The woman leaned across the table. She took Sarat’s hands in her own. The sensation of a stranger’s bare skin on hers felt alien to Sarat. The sensation of proximity without violence felt alien.

“Sara, the war is over,” said Gabrielle. “You’re going home.”

She heard the words, but they failed to register in her mind. Three times the woman repeated herself, until finally Sarat pushed her hands off and retreated from her chair to the corner of the room. There she knelt into a fetal ball and would not look at the woman or listen to anything else she had to say. Soon Gabrielle, exasperated, left the room, and the guards came in and dragged Sarat back to her cell.

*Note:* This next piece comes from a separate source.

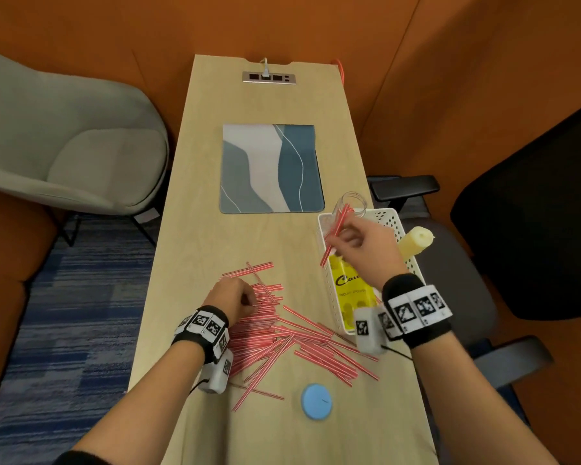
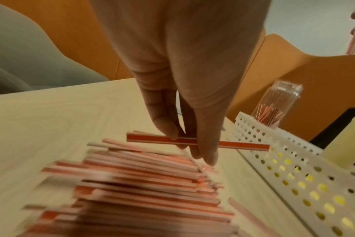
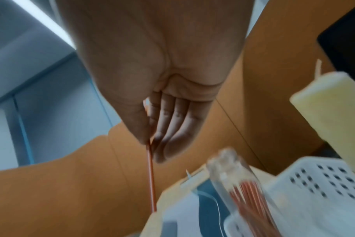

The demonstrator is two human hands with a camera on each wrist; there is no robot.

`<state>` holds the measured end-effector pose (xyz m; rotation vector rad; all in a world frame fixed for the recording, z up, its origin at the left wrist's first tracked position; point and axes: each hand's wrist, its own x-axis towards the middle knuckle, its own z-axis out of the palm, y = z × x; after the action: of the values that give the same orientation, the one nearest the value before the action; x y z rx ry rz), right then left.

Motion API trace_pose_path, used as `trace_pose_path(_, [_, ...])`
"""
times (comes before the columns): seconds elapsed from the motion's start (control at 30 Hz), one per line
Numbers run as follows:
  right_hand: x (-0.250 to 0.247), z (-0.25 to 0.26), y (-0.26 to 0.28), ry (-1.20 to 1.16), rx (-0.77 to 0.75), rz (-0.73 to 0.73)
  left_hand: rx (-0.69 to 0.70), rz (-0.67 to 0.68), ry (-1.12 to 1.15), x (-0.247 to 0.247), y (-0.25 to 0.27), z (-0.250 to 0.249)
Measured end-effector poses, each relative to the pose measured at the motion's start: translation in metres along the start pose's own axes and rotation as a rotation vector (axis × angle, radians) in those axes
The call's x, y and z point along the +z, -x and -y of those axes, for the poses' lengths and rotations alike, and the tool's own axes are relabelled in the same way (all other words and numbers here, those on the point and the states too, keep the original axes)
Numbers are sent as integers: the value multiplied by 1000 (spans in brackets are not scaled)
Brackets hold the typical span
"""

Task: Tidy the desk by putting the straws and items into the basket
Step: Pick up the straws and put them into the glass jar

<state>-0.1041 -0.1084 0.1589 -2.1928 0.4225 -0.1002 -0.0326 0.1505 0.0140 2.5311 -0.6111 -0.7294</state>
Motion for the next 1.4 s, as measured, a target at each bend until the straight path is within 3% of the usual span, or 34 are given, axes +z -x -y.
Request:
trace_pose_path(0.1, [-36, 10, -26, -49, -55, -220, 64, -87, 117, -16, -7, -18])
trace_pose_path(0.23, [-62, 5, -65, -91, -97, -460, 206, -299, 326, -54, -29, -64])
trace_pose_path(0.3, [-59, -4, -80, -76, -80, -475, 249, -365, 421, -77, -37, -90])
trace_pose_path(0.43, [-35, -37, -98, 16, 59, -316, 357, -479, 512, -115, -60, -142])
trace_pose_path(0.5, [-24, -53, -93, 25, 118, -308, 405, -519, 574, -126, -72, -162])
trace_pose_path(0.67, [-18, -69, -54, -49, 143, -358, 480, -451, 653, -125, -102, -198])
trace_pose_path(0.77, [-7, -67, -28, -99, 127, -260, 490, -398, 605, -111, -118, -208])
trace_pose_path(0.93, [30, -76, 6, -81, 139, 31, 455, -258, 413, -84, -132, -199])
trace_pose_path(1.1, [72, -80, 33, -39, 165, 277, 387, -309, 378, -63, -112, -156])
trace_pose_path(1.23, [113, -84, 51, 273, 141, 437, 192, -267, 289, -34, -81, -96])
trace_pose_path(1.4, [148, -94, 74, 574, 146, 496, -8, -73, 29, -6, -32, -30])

A few days later they returned and took her again. But this time it was not to one of the Visitation buildings, but to the airstrip. There she was made to board a small plane alongside a group of fourteen women. The women looked haggard and disoriented in the glare of the early morning sun, and said nothing to one another as they boarded the plane.

Soon they were flying. From her small porthole window, Sarat peered out at the vast expanse of glittering blue surrounding the place that had been her prison. Her eyes badly damaged, she had trouble making out the geography over which the small plane flew. But she knew exactly what it was: the lapping Florida Sea, its bed thick with carpets of sea grass and schools of blind lionfish. It was real even though she could not see it clearly, and would remain real even if every last pair of eyes in the world went blind.

The plane crossed the sea and descended upon the mainland. Sarat was coming home.